Rituximab can be an effective alternative to cyclophosphamide for the initial treatment of patients with WG [10]. Low dose weekly oral methotrexate can also be used as initial therapy if there is no organ or life threatening disease [9]. Plasma exchange can be used to treat patients with pulmonary hemorrhage [11]. The preferred drugs for maintenance therapy in patients with remission are methotrexate and azathioprine. Weekly oral methotrexate started within one to two days of the last cyclophosphamide dose is started at a dose of 0.3 mg/ kg per week and increased in 2.5 mg increments every week if tolerated to a dose of 20 to 25 mg per week. If remission is sustained for 2 years or longer, then methotrexate can be tapered by 2.5 mg each month until discontinuation [12]. Azathioprine used at 2 mg/kg per day, then reduced to 1.5 and 1.0 mg/kg per day after 12 and 18 months respectively has equivalent efficacy in maintaining remission when compared to methotrexate [13]. Low dose corticosteroid therapy is initially continued in most patients receiving maintenance therapy.
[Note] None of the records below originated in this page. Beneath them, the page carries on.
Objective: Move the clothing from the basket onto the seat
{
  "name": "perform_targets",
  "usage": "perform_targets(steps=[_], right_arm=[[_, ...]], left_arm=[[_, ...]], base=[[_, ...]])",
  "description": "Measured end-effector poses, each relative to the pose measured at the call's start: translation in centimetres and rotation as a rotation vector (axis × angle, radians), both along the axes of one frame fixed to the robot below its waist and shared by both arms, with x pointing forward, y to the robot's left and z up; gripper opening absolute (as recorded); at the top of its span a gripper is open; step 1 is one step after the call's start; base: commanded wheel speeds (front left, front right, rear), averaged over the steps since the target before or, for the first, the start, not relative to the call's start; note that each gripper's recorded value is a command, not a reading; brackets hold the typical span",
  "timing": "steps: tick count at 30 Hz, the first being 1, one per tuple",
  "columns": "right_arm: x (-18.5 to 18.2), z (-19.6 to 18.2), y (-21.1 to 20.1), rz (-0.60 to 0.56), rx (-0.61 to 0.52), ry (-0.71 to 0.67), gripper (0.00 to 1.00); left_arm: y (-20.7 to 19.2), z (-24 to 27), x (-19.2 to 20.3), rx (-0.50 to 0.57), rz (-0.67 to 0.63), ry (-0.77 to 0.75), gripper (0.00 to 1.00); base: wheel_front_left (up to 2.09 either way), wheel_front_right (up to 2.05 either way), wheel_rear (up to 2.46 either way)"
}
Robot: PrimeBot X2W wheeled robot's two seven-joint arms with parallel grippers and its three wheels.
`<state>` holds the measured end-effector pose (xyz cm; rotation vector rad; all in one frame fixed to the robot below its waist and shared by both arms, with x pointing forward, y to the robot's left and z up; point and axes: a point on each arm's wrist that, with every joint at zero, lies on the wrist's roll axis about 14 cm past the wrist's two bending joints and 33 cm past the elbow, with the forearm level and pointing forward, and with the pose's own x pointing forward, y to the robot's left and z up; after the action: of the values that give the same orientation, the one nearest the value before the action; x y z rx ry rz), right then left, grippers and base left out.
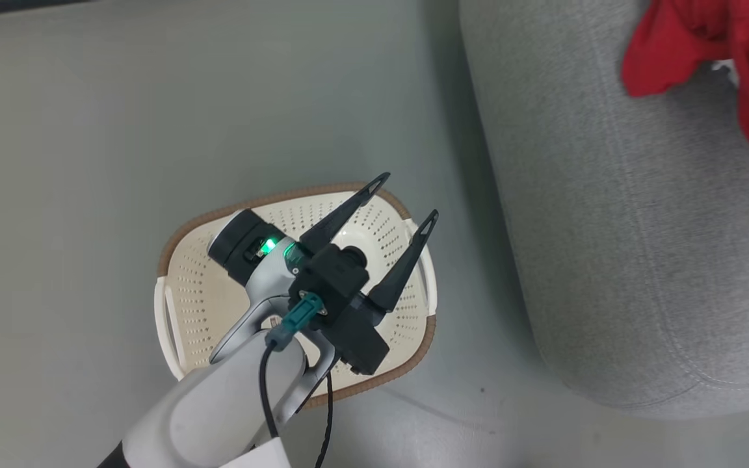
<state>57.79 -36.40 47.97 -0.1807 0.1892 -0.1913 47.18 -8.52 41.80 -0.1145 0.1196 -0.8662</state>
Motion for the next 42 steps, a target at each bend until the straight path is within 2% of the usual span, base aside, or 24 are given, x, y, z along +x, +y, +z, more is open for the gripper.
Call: perform_targets(steps=[11,17,26,42], right_arm=[[-3.1,2.2,0.7,0.050,-0.049,-0.021,1.00],[-5.0,3.2,2.3,0.085,-0.039,-0.042,1.00],[-8.1,3.6,8.6,0.192,0.064,-0.101,1.00],[-13.5,4.7,17.3,0.327,0.187,-0.209,1.00]], left_arm=[[-0.7,3.6,-0.1,-0.090,0.055,0.006,1.00],[0.6,5.1,0.1,-0.087,0.130,-0.002,1.00],[6.8,6.0,0.0,-0.059,0.333,0.015,1.00],[16.5,7.3,-4.5,-0.089,0.601,0.031,1.00]], base=[[0.00,0.00,0.00],[0.00,0.00,0.00],[0.00,0.00,0.00],[0.00,0.00,0.00]])
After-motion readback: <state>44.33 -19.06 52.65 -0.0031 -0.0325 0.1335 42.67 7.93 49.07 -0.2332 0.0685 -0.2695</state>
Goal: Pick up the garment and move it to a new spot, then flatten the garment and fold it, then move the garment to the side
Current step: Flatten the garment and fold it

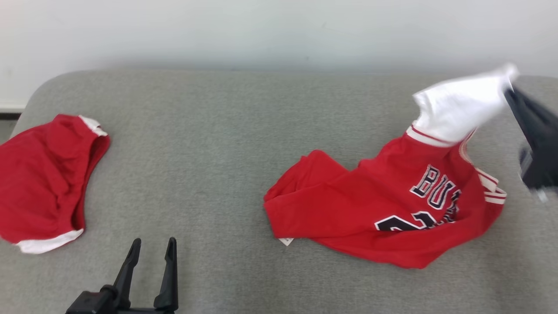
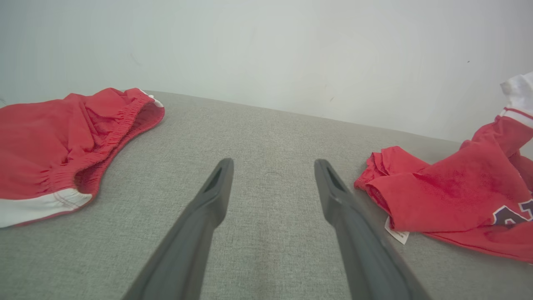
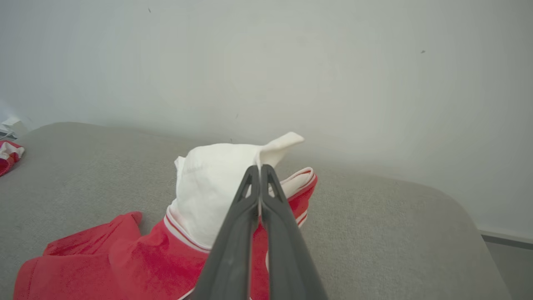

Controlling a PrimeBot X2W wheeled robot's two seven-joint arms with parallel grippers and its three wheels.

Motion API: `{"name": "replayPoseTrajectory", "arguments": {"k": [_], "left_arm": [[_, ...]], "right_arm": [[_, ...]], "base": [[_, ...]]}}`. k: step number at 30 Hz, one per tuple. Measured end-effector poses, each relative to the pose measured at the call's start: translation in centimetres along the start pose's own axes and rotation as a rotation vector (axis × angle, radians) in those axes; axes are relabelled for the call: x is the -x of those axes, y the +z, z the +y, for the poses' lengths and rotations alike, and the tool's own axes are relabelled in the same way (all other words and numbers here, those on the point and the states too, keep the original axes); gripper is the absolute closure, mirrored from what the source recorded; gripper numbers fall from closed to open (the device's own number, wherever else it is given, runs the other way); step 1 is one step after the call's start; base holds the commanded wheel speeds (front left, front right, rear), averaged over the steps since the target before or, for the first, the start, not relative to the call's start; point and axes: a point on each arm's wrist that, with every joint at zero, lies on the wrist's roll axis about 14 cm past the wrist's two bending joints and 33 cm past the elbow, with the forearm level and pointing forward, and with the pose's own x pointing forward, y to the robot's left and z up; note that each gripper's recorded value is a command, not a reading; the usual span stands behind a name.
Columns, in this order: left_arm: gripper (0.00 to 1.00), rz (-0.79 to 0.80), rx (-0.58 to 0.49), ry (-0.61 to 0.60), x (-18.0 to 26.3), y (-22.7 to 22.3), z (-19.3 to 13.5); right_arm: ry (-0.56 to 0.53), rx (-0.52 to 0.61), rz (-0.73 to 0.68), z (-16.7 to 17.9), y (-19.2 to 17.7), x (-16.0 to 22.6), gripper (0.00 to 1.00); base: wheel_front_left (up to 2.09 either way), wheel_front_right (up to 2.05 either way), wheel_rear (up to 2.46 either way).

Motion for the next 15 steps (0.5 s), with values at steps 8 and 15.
{"name": "replayPoseTrajectory", "arguments": {"k": [8, 15], "left_arm": [[0.0, 0.0, 0.014, -0.049, -0.3, -0.1, -1.7], [0.0, 0.0, 0.028, -0.113, -1.1, -0.2, -3.8]], "right_arm": [[-0.245, -0.223, 0.175, -2.9, -10.8, 11.5, 1.0], [-0.35, -0.317, 0.388, -0.4, -18.1, 17.0, 1.0]], "base": [[0.0, 0.0, 0.0], [0.0, 0.0, 0.0]]}}
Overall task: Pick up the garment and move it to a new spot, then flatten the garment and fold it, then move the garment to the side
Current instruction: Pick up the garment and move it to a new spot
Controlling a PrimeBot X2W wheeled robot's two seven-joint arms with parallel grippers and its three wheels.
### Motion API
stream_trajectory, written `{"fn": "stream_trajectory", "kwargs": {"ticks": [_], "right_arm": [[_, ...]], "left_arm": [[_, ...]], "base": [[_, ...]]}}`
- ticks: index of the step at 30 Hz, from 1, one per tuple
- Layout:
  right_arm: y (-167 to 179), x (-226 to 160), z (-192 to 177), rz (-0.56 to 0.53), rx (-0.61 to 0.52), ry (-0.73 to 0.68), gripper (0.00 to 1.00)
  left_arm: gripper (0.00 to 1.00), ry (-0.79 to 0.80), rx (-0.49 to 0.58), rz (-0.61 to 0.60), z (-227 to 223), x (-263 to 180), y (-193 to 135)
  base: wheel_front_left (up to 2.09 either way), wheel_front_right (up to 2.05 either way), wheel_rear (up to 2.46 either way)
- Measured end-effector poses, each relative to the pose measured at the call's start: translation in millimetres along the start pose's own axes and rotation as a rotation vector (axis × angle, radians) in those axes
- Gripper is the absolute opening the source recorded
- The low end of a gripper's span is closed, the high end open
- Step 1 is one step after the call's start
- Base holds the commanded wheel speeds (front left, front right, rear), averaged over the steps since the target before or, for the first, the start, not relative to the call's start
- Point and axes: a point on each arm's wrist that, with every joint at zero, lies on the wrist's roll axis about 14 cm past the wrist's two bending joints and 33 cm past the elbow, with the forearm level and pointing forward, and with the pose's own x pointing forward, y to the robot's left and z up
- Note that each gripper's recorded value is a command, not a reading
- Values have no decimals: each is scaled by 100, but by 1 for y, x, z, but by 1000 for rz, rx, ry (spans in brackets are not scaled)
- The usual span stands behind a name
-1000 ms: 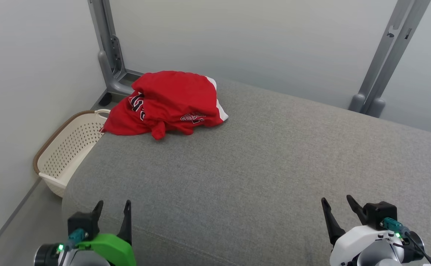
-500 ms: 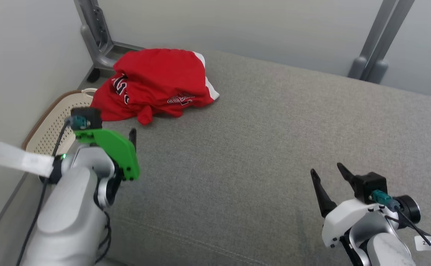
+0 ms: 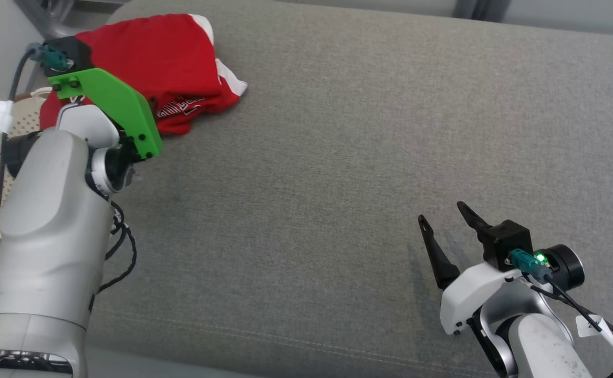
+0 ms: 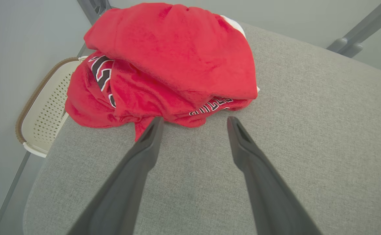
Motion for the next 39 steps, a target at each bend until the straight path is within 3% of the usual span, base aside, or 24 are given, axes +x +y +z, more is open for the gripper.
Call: {"fn": "stream_trajectory", "kwargs": {"ticks": [5,20,21,22,23,24,32,39], "right_arm": [[-8,3,-10,-14,14,23,100],[-40,-10,-53,-107,42,141,100],[-41,-10,-55,-109,43,144,100],[-42,-11,-55,-112,44,147,100],[-42,-11,-56,-114,45,149,100],[-42,-11,-56,-114,46,149,100],[-27,-18,-54,-81,55,147,100],[-23,-27,-39,-83,66,95,100]], "left_arm": [[100,64,-35,17,-2,29,1],[100,173,30,97,-37,86,7],[57,170,39,101,-37,87,8],[22,158,46,101,-36,89,7],[22,143,59,103,-35,90,7],[0,135,64,101,-33,90,7],[0,79,108,23,-18,72,-15],[0,-48,221,-80,18,45,-52]], "base": [[0,0,0],[0,0,0],[0,0,0],[0,0,0],[0,0,0],[0,0,0],[0,0,0],[0,0,0]]}}
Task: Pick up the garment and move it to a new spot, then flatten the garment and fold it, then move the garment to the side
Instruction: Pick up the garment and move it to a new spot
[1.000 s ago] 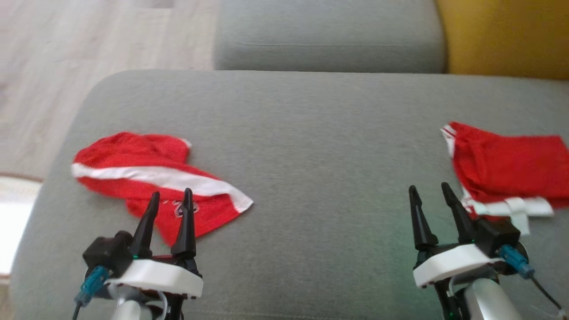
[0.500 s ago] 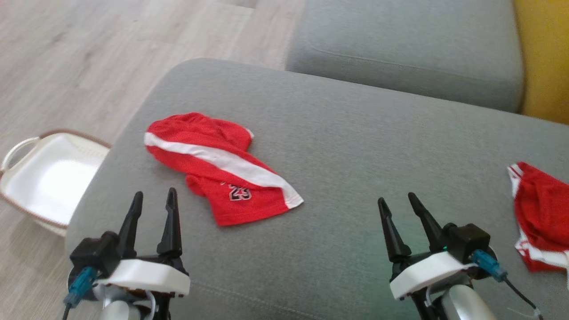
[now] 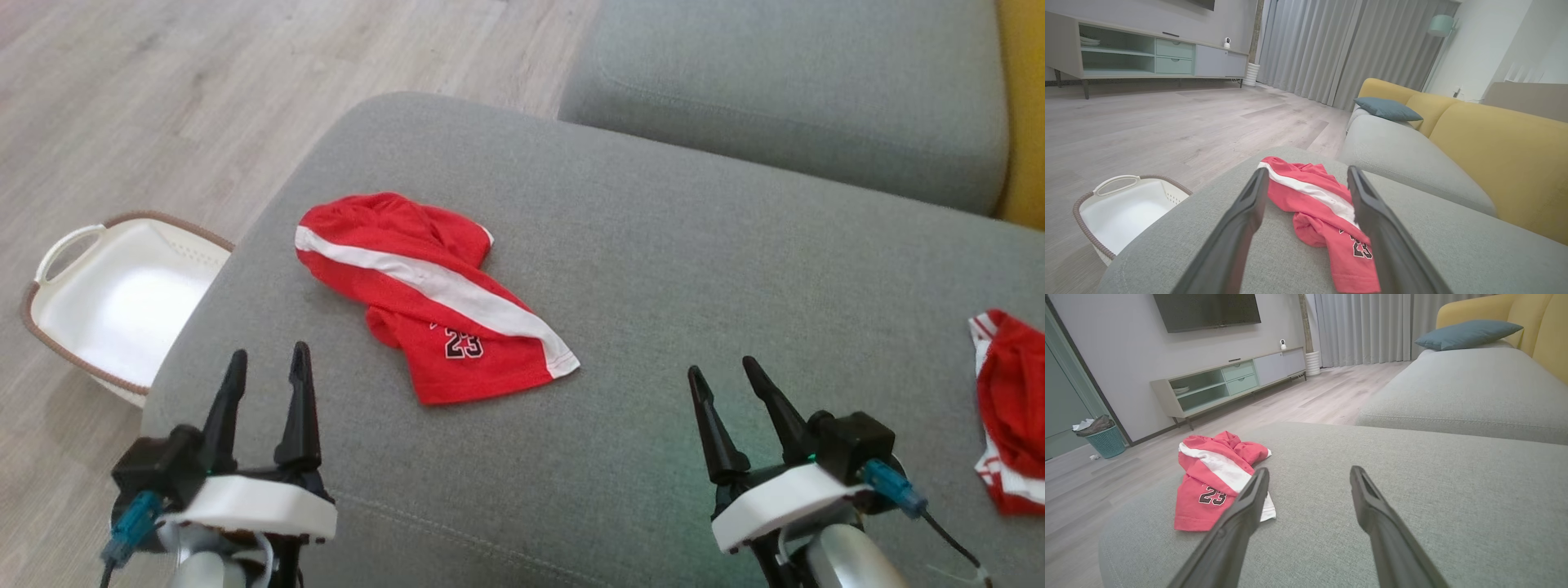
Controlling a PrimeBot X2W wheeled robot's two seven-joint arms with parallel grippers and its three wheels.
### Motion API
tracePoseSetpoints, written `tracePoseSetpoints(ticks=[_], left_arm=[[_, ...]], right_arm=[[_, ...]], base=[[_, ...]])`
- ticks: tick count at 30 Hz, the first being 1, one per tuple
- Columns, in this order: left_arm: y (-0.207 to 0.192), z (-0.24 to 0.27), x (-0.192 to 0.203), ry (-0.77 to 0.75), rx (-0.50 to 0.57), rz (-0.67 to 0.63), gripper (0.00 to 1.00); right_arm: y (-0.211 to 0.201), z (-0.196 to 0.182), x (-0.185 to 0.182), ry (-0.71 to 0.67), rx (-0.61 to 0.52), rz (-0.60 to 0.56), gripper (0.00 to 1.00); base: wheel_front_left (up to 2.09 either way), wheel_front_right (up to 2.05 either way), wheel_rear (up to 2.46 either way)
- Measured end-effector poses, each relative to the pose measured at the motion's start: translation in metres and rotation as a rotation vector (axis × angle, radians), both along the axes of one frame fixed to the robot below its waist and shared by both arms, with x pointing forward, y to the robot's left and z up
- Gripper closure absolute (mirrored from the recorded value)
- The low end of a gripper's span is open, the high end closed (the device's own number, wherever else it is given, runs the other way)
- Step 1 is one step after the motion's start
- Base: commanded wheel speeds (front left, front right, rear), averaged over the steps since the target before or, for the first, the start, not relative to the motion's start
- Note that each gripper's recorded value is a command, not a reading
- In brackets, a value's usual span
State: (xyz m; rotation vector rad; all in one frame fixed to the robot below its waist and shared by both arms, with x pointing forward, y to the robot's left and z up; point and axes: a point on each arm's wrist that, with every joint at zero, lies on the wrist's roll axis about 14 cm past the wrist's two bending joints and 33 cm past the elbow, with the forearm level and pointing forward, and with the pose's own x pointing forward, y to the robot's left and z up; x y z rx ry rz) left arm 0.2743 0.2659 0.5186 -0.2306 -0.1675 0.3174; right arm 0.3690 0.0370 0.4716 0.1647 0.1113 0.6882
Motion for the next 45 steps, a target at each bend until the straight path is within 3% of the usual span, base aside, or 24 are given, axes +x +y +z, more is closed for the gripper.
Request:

Other drugs like mycophenolate, rituximab and trimethoprim-sulfamethoxazole can also be used for maintenance therapy in the patients who do not tolerate azathioprine or methotrexate.

Conclusion

Wegener’s Granulomatosis is a rare but potentially lethal condition if not treated. It needs to be considered in the differential diagnosis of a pneumonia patient with atypical features who do not get better with traditional treatment strategies.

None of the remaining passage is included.